By Kim Levin | Jan 27, 2016

status quo in M&AGF Data recently published its Q3 M&A report and the take away from their collected data is a slight variation on the status quo in M&A…or more accurately “Less of the Same.”

Trends in transaction activity remained fairly constant, but the number of completed deals dropped over 27% from the second quarter to the third, 51 deals to 37.  This drop off may be slightly exaggerated due to late reporting, but the volume in the September quarter was light.
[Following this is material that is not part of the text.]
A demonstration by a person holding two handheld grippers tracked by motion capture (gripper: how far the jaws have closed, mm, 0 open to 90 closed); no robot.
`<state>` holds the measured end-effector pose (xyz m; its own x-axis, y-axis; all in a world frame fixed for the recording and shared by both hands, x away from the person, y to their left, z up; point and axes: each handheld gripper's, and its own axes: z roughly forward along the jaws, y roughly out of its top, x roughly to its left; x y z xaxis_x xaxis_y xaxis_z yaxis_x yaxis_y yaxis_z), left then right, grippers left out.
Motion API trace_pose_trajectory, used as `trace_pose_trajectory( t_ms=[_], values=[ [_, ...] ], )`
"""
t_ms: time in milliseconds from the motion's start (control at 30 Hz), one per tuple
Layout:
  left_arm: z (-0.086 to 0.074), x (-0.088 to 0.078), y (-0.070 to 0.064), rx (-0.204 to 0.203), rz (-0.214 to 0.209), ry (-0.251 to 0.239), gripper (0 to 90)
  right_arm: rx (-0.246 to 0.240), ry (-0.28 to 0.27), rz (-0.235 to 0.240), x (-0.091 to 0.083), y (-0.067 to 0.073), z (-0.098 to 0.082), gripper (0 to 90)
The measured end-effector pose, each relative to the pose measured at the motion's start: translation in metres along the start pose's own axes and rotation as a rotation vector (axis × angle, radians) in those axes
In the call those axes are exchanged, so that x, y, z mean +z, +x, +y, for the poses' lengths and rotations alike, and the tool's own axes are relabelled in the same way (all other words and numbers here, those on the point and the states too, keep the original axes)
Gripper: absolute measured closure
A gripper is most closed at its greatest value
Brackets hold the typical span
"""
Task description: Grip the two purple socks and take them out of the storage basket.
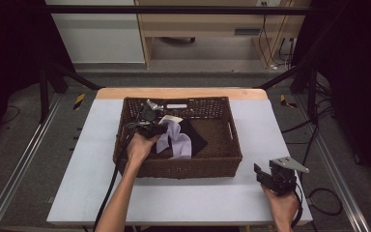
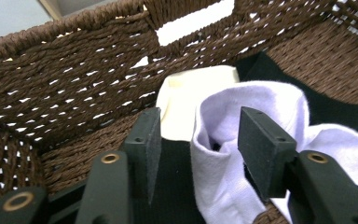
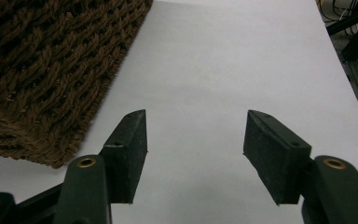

Size premiums remained at near record levels and valuation rewards for better than average performing companies continued.  Companies in the $50-250 million total enterprise value range traded at an average of 8.0x for the first nine months of the year, while smaller size companies ($10-50 million) traded at an average of 6.3x. Buyers continued paying premiums for companies with not only better than average financial performance, but also prior institutional ownership and management retention post sale.  Buyouts featuring these elements have been valued at an average 8.9x year to date.

Prior to 2012, buyers paid anywhere from .2x to 3x more for platform vs. add-on acquisitions.  During the past three years, the valuation differences between platform acquisitions and add-on acquisitions have narrowed significantly and in the most recent quarter – 3Q 2015 – add-ons had the upper hand. Valuations for the year are now about even for the two groups – 6.9x for platforms vs. 6.8x for add-ons.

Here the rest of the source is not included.